* Task instructions *
Every line with "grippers" in it must be copied from the data.

* Information shown *
Content starts
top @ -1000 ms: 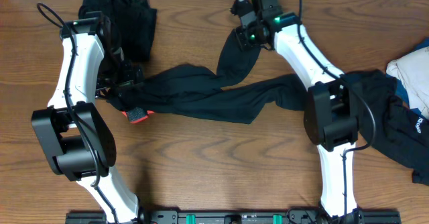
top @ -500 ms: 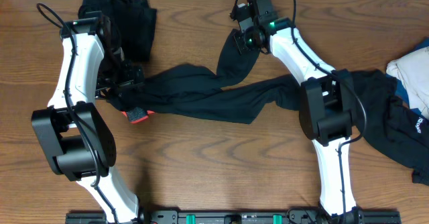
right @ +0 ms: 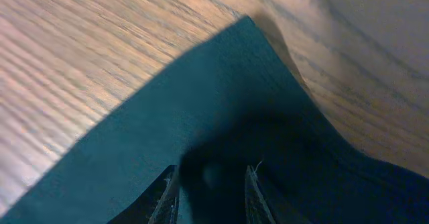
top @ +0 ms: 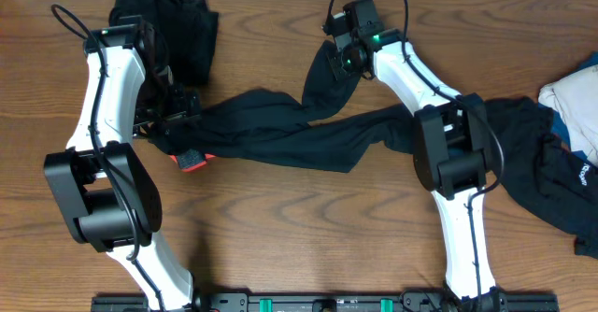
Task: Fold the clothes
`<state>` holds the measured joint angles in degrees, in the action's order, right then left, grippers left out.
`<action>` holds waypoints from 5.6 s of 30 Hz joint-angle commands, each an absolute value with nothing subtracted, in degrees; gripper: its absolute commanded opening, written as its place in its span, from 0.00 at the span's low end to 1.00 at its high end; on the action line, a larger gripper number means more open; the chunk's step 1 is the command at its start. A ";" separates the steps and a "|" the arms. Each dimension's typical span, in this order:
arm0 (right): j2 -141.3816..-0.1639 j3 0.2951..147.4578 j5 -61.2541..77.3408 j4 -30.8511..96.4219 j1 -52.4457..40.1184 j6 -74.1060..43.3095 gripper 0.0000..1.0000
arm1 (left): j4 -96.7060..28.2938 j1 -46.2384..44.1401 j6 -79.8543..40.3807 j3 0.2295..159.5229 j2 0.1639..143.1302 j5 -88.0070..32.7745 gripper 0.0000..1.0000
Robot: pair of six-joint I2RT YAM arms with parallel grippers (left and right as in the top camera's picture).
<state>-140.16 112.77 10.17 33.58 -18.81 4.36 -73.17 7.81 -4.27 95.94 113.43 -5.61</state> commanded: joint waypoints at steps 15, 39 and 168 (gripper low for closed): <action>-143.39 113.62 -4.32 38.26 -11.57 2.20 0.29 | -73.45 7.90 -4.58 96.92 112.95 -5.58 0.98; -143.39 113.62 -17.21 45.71 4.99 -0.99 0.29 | -79.13 3.95 -2.35 96.42 112.95 -9.91 0.98; -119.37 112.90 12.99 83.24 -15.86 0.97 0.82 | -41.21 -3.57 -6.55 78.98 119.28 21.47 0.72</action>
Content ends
* Result *
`<state>` holds the measured joint angles in degrees, in the action's order, right then left, grippers left out.
Robot: pair of six-joint I2RT YAM arms with parallel grippers (left and right as in the top camera's picture).

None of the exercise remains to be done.